For client side, logic is naturally based into custom CallClientSocketFactory
, which will write relevant ”protocol” identity into stream when creating new socket. Protocol identity is needed only when creating new socket, since after that handling of socket is done by ServerHandler in server side.
b) Optimized session identity passing
Since session identity doesn’t change on every call (or protocol could at least assume so), it’s possible to optimize protocol to not pass session id on every call. It’s necessary to pass identity from client to server only if it changes. For rest of the time, server can cache identity, and reuse it from same socket. This idea bases into assumption that single socket is bound just into single client, which has single identity. If client JVM has multiple sessions, it just need to have multiple CallClient instances to manage them.
==> After applying this optimization, it is clear that compression causes problems with small calls. With calls with small parameters, compressed call costs more. Problem for framework is of course that with ”stream” approach it’s not possible to deduce before hand if compression would make sense or not. I.e. if call size is over 1000 bytes then compression may make sense, but not before that. It could be possible to handle this by having intermediate ByteArrayOutputStream (*) to collect first data and transfer only that over network (with compression if needed). Notice this is going close to case (c) improvement.
(*) Please notice that I’ve earlier experimented such approach with normal RMI. However, due to lack of overall control I had to give up concept there, since doing such compress logic caused too much extra overhead in small calls which wouldn’t be compressed.

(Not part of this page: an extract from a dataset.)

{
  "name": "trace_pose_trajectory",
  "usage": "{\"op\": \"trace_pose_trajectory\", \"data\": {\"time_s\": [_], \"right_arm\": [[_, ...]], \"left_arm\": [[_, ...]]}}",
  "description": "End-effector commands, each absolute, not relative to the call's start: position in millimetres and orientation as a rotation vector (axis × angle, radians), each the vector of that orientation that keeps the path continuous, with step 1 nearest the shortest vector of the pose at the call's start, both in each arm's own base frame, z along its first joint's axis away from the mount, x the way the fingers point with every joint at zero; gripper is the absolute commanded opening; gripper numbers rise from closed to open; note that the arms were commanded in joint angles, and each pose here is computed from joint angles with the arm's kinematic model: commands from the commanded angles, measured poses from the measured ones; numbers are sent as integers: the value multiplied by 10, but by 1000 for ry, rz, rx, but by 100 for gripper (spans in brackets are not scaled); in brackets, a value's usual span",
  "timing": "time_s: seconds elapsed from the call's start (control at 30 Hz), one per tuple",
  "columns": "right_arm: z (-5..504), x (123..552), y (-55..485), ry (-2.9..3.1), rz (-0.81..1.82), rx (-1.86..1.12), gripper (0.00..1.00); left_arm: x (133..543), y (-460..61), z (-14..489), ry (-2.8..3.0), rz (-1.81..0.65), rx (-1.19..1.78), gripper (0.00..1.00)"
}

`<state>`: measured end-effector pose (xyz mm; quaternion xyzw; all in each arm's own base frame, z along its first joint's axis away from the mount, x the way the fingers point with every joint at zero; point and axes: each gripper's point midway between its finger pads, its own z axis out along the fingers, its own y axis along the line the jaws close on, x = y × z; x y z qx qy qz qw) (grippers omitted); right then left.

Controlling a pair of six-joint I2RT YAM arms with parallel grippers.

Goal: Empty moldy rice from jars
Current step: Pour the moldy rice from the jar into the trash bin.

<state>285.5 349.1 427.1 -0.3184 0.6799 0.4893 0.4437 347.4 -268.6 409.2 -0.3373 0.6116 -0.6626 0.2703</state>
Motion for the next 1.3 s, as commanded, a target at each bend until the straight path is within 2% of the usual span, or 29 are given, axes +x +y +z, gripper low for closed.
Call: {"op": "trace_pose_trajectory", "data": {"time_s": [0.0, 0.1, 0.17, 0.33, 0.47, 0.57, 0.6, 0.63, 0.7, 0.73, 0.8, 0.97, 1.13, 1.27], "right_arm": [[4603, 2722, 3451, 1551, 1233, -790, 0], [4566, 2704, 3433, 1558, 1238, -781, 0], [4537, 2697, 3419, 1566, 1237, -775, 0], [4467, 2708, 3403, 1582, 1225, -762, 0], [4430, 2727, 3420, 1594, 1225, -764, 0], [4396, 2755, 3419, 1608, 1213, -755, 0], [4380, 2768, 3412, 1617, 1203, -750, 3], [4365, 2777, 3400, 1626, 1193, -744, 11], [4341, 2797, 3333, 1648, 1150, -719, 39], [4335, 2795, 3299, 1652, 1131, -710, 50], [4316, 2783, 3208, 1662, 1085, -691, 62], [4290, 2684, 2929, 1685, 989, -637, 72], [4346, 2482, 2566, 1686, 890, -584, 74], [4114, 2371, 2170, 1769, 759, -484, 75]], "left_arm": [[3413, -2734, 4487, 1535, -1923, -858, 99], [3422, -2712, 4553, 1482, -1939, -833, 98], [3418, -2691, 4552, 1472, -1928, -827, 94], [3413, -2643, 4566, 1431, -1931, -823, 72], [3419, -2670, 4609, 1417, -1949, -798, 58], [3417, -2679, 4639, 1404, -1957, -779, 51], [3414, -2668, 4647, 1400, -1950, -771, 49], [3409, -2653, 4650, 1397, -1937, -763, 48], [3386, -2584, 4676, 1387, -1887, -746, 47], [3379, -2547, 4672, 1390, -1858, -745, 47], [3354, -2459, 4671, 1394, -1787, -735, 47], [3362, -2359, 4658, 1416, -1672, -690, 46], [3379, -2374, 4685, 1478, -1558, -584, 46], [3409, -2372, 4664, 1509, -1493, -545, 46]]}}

Also managing compress buffers was problematic. Due to that in the end I applied special RMI compatible compressed IO streams, such ”compress all” solution is also caused its’ own issues. Thus I wasn’t ever very satistfied with it.
==> After applying BufferCall/BufferResult logic balance between compression vs. no-compression seems to work nicely. If call size goes over certain threshold it’s compressed, and same in receiver side. Overhead from process is nicely balanced to utilize extra memory buffer only in sender side for encoding intermediate data block. In recipient side overhead is minimal, since GZip stream can be simply attached into input coming from socket. After this, overhead from ”buffer” ”stream” was very minimal, except ”buffer” manages compression on demand without constant compression overhead. Also since intermediate encoding buffer is reused overhead should be rather minimal. Only thing what might be necessary is to reset buffer to null in case size becomes too big (ex. 100k or something like that).
c) Support ”message” style calls
Currently API utilizes only stream style calls. However, adding basic ”message” call variant should be doable. However, due to some assumptions, logic cannot be purely message based, but rather sending encoded (as byte array) message objects over socket instead of outputting ObjectOutputStream directly into socket.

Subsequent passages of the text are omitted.